The story of Finn and his men is one of the best of those stories, as both Sutcliff and Llywelyn clearly saw. And both decide to retell the story in intentionally anachronistic phrasings, to put before their readers the sound and feel of vanished days. Here's Sutcliff on the grueling initiation rituals of the Fianna:
It was not easy to join the Fianna, and many tried and failed, for Finn ruled that no man should become one of the proud brotherhood without passing many tests. A warrior must be skilful as well as brave, and to prove his skill, the young man who wished to join their number must first, with only a shield and hazel rod, defend himself against nine men posted all around him while standing in a hole in the ground, so that he could not move from the hips down. If one of the spears they cast at him so much as grazed his skin or drew one drop of blood, he was not taken. Then his hair was plaited into a score of braids, and he was hunted through the woods by others of the Fianna; and if he was wounded or run down, if his spear trembled in his hand, or a single strand of hair broke loose from its braiding, or if a dry twig cracked under his running feet, he was not taken. Then he must leap over a branch set at his own height above the ground, and run under another set level with his knee, and still running he must pull a thorn out of his foot without slackening speed. If he passed all these tests, he must still know the Twelve Books of Poetry, and be able to recite long passages from them; and he must have by heart a score or more of the ancient tales in which was hidden the secret lore and the history of Erin. And if he could do all these things, he was taken.
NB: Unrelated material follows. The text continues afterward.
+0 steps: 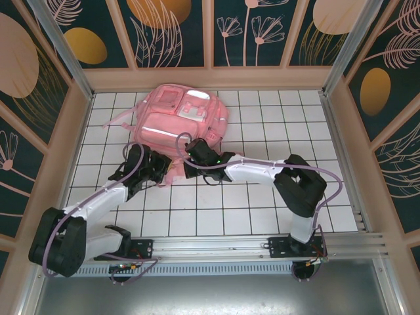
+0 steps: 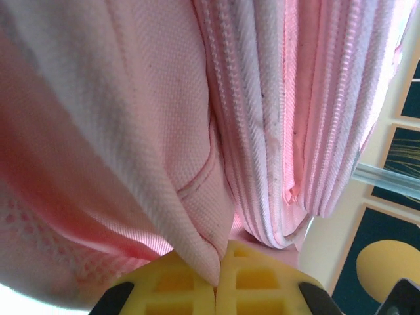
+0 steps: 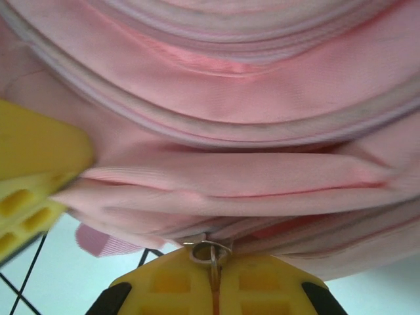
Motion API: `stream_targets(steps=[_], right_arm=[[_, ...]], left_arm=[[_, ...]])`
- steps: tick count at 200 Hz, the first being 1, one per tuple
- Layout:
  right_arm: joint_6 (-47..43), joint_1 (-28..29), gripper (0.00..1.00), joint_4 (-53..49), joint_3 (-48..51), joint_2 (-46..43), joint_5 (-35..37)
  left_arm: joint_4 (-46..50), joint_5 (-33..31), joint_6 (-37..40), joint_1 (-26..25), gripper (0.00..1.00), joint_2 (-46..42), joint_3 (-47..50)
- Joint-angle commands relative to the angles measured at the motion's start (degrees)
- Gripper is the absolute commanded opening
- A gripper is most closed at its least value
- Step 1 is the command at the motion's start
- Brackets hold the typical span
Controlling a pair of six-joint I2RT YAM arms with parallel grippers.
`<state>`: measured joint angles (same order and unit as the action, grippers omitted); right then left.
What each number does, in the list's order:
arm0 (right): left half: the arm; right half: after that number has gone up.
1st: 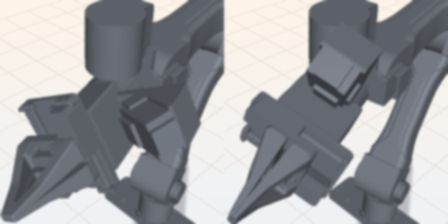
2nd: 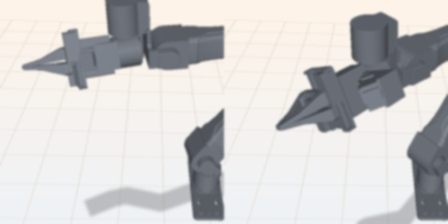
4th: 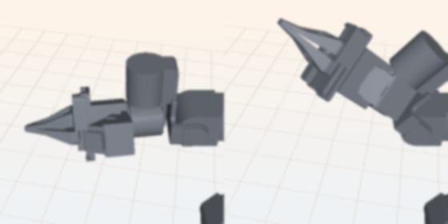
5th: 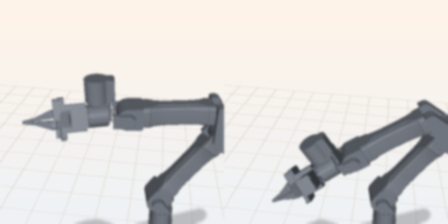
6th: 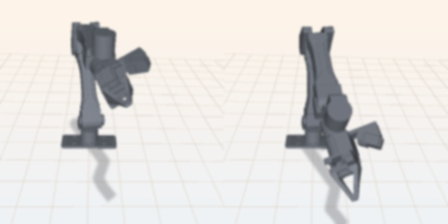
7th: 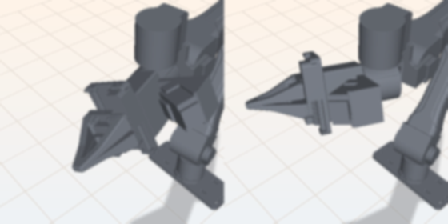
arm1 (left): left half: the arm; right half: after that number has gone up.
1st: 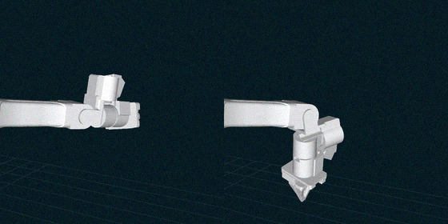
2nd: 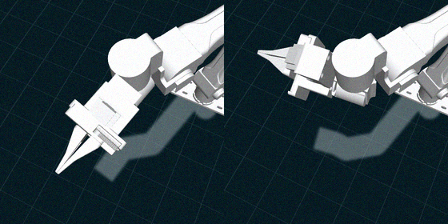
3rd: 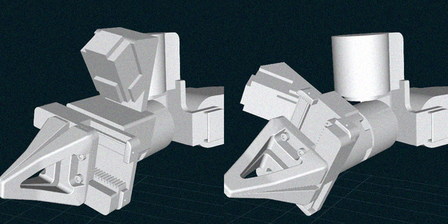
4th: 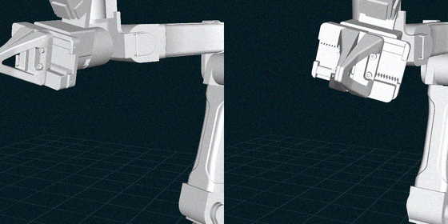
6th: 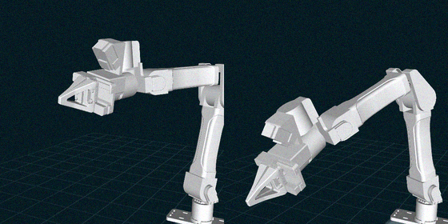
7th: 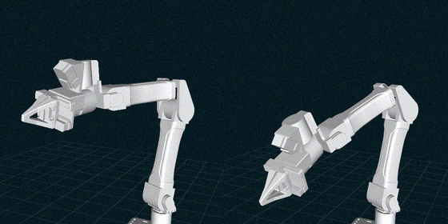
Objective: Pack the student bag
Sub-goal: Zip the student bag at the top-center of the table.
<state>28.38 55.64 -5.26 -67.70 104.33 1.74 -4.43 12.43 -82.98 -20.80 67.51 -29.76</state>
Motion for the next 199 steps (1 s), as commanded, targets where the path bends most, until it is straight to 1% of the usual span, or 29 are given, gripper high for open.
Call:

And then a quarter of a century later, here's Llywelyn on the same subject:
He had not been a day in Tara before everyone knew he was a changed man. He radiated a white heat. If before he had been ambitious for himself and his fennidi, now he was manic, demanding more than was humanly possible even for them. He fell upon the men Goll had been satisfactorily drilling and forced them to double their exertions, driving them out of some exploding force of his own that eventually communicated itself to them until they were as frantic as he. Javelins were hurled farther that day on the Hill of Tara than any javelin had ever been hurled in Erin.
Thus began the epoch of the Fianna. During its duration, it would create imperishable legend.
Men who had been born to subjugated tribes and raised in louse-ridden, flea-infested huts stinking of urine and rotting meat would be elevated to a form of nobility, admired and emulated, entertained royally and laden with gifts of the finest craftsmanship. Every child would know their names. Every poet would celebrate their deeds. They would range the length and width of the island as Cormac Mac Airt consolidated his control, bringing all Erin under the overlordship of Tara as even his grandfather had never done.
There's a great glance of both writers striking a clean, epic tone, and both of them sustain it wonderfully for the lengths of their Finn books. Of course we've already covered how many other wonderful books Sutcliff wrote, and the same goes for Llewelyn: in novel after novel (most certainly including her masterpiece, The Lion of Ireland, which deserves a consideration of its own here at Stevereads, in another big post on epic historical novels), she writes strong, evocative prose designed purely to entertain. There's a thorough lack of pretension about her writing that plants her squarely in the great Irish tradition of Mary Lavin and Liam O'Flaherty – her prose doesn't, as it were, mess around: it gets down to business right there at the kitchen table; it weaves strong, simple stories by the fireside. She trusts always that she need not tell her readers that valor is better than spite, that there's a strength in virtue, and that there need be no apology for things having a beginning, a middle, and an end.
I don't know how directly Llywelyn might have been influenced by Sutcliff – certainly she had to feel a presence over her shoulder while writing Finn Mac Cool – but in any case, those old legends produced two fine books that look very good side-by-side on the shelf.